▶ _WHAT YOU WILL DO_
Look through the lines below, find those with the word "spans", and copy them.

Dataset excerpts:
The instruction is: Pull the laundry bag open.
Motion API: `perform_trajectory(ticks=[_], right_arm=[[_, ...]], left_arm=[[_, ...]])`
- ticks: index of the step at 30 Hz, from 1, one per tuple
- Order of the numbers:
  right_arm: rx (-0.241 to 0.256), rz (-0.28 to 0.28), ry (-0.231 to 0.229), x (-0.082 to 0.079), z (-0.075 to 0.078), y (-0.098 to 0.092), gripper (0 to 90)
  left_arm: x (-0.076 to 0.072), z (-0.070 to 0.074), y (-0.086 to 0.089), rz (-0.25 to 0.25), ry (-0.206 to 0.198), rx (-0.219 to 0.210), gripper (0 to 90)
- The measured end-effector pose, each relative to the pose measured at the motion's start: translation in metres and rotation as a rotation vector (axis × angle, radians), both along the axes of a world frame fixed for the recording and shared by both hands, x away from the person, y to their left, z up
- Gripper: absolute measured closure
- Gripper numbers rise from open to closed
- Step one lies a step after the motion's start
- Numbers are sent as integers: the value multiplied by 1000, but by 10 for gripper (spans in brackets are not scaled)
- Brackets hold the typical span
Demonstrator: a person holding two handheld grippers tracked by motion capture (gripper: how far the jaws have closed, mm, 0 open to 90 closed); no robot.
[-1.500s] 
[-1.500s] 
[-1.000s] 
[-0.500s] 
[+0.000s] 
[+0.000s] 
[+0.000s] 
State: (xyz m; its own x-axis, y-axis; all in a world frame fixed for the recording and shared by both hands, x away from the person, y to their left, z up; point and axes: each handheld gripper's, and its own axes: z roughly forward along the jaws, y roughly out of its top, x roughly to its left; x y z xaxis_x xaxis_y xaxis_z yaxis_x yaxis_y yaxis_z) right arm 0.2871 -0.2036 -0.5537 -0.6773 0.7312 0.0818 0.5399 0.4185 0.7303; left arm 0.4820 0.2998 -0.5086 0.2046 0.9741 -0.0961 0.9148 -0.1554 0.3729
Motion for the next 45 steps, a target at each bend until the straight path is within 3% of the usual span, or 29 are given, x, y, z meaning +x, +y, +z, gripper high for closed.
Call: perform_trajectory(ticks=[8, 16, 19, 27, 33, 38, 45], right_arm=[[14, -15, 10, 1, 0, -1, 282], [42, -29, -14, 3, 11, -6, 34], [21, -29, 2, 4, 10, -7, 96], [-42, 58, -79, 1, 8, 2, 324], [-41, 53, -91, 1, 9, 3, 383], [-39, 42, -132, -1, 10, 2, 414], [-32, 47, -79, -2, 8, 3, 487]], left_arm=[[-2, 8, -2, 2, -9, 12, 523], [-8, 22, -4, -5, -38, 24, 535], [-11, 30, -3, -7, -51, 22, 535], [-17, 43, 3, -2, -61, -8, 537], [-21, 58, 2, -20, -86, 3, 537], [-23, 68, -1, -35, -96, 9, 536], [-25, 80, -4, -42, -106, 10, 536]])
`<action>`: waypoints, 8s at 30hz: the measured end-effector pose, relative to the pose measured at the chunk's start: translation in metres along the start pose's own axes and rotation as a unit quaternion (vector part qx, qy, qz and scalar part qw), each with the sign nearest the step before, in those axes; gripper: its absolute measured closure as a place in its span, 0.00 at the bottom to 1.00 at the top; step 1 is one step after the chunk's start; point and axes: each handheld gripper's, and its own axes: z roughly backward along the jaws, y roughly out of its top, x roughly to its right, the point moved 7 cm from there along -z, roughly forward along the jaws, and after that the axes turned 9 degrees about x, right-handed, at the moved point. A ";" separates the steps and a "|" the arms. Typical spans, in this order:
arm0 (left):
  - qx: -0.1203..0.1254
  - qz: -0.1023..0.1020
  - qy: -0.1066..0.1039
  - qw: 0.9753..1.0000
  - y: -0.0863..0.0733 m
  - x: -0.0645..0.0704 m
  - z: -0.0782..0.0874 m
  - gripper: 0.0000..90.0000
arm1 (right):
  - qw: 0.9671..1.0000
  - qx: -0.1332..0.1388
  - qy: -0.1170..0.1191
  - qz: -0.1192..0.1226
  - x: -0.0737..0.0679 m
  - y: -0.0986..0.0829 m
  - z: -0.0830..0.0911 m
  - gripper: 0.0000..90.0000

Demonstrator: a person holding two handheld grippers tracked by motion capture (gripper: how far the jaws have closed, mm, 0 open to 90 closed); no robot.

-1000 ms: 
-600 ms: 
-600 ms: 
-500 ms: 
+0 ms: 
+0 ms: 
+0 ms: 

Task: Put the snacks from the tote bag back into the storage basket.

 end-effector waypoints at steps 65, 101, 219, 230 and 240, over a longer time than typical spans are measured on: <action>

▶ _ANSWER FOR THIS EXERCISE_
- Numbers are sent as integers: the value multiplied by 1000, but by 10 for gripper (spans in brackets are not scaled)
`<action>`: waypoints, 8s at 30hz: the measured end-effector pose, relative to the pose measured at the chunk's start: translation in metres along the start pose's own axes and rotation as a unit quaternion (vector part qx, qy, qz and scalar part qw), each with the sign nearest the step before, in those axes; gripper: its absolute measured closure as a place in its span, 0.00 at the bottom to 1.00 at the top; step 1 is one step after the chunk's start; point and axes: each handheld gripper's, and its own axes: z roughly backward along the jaws, y roughly out of its top, x roughly to its right, the point moved 7 cm from there along -z, roughly forward along the jaws, and after that the axes turned 9 degrees about x, right-handed, at the moved point. A ";" separates the steps and a "|" the arms. Typical spans, in this order:
 end-effector waypoints at steps 65, 101, 219, 230 and 240, over a longer time than typical spans are measured on: <action>

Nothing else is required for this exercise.